Golang Job: Backend Developer - Go (Compute Team)

Job added on

Company

Nebius

Location

Amsterdam - Netherlands

Job type

Full-Time

Golang Job Details

Who are we?


Nebius is a modern technology venture that enables country-scale B2B companies to build their own local hyperscaling cloud platforms, connecting businesses, tech communities, and public organizations. We provide not only the technologies, but also a launch-ready business model that includes customizable tools for support, sales, and marketing.

Innovation is in our DNA. We design and build server racks for the data centers to make sure they can work under any load, heavily investing in data management, machine translation, and speech recognition so our partners can enhance their own IT infrastructure and provide cutting-edge cloud solutions for their markets. In compliance with ISO and GDPR, we carry out in-depth security checks to ensure the highest level of data sovereignty.

Our team

Compute is the service responsible for creating, monitoring and managing all virtual machines in our clouds. These virtual machines are the basic computational 'bricks' our clients (both internal and external) use to build their solutions. We aim to provide all the key benefits of virtualization, such as isolation, resilience and efficient hardware utilization.

Compute is one of the most fundamental services of our Cloud product. Almost all our internal services and all client-facing services are build on top of Compute. Thus, we prioritize for stability and reliability a lot. We carefully build our service in a way that allows it to keep operating even if some key cloud or hardware components are down.

The service structure can be seen at three layers: Compute API, Compute Node and Scheduler.

  • Compute API is the enrty point for all virtual machine management requests. They can be internal or external, manually or automatically generated. We use microservice architecture to execute these VM management tasks in a distributed and resilient way.
  • Compute Node works with virtual machines directly on hardware. It creates and configures new virtual machines, adds all necessary resources such as CPUs, RAM, GPUs, virtual disks, etc.

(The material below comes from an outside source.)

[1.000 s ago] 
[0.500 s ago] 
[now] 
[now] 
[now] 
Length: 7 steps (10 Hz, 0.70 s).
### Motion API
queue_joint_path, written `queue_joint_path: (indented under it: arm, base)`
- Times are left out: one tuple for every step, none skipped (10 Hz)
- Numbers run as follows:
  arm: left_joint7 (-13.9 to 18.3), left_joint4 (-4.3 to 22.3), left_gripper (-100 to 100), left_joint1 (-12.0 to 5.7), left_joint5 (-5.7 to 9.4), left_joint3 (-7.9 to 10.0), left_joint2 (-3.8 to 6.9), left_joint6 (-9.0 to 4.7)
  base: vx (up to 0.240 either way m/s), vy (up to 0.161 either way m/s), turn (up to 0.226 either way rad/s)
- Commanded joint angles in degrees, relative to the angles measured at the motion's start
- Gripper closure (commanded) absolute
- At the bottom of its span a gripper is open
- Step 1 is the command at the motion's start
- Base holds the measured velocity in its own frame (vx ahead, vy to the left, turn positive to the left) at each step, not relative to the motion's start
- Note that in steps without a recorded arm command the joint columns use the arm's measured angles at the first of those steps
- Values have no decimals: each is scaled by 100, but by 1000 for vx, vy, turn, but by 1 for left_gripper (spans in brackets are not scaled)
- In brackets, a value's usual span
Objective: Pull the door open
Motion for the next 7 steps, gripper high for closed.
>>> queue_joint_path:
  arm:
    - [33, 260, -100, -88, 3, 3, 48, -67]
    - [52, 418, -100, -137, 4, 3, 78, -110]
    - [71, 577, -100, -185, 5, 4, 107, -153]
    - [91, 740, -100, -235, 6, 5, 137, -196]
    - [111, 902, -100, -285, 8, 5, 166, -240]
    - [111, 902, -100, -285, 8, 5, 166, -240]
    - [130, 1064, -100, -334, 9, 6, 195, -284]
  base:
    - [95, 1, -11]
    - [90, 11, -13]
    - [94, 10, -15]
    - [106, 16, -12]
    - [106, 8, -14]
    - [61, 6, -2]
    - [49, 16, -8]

Compute Node is also responsible for communicating to already started virtual machines, monitoring them and performing live migration to another physical host.
  • Scheduler is the smart brain of our service. It oversees the whole cluster and monitors its state and health. The key goals of scheduler are to keep track of all the resources, satisfy as many resource allocation requests as possible, and ensure the efficient usage of hardware for business optimality.

Key technologies we use

  • Programming language: Go
  • YDB, gRPC
  • QEMU Machine Protocol and Linux system calls for managing VMs
  • Deploy with Salt and Kubernetes

What you will do

Though Compute is one of the oldest services in our Cloud, almost all of its components undergo an extensive development. The demand for clouds capabilities and capacities is growing, constantly forcing us to face new challenges of scalability and efficiency.Our tasks can be split in the following groups.

  • Day to day operations that help our service properly function. That includes finding and fixing bugs, dashboard and logs analytics, adding new resources. Right now the operations burden is high and can peak to up to 50% of engineering capacity of our team. It is one of our top priorities now to develop a toolset for easing and automating operations in order to dramaticaly reduce this share.
  • Upgrading the logic of VMs managements. That include working with data base (YDB), gRPC and REST, designing and implementing management tasks in a way they can keep running after disaster recovery.
  • Working with VMs directly at a physical machine. That includes using Linux system calls and process management, communicating with already running VMs using QEMU Machine Protocol.
  • Deploy tasks. That includes bootstrap and upgrade scenarios, working with Salt and Kubernetes.
  • Developing auxiliary tools for monitoring, diagnosis and repair.
  • Algorithmic optimization of cluster management and resource allocation. Cluster simulator for testing and experiments.

Qualifications:

  • 3+ years of professional software development experience;
  • Excellent knowledge of Golang;
  • Ability to write reliable code and dig into complex problems;
  • Teamwork-oriented approach.

Preferred qualifications:

  • Experience designing high-load and scaling services.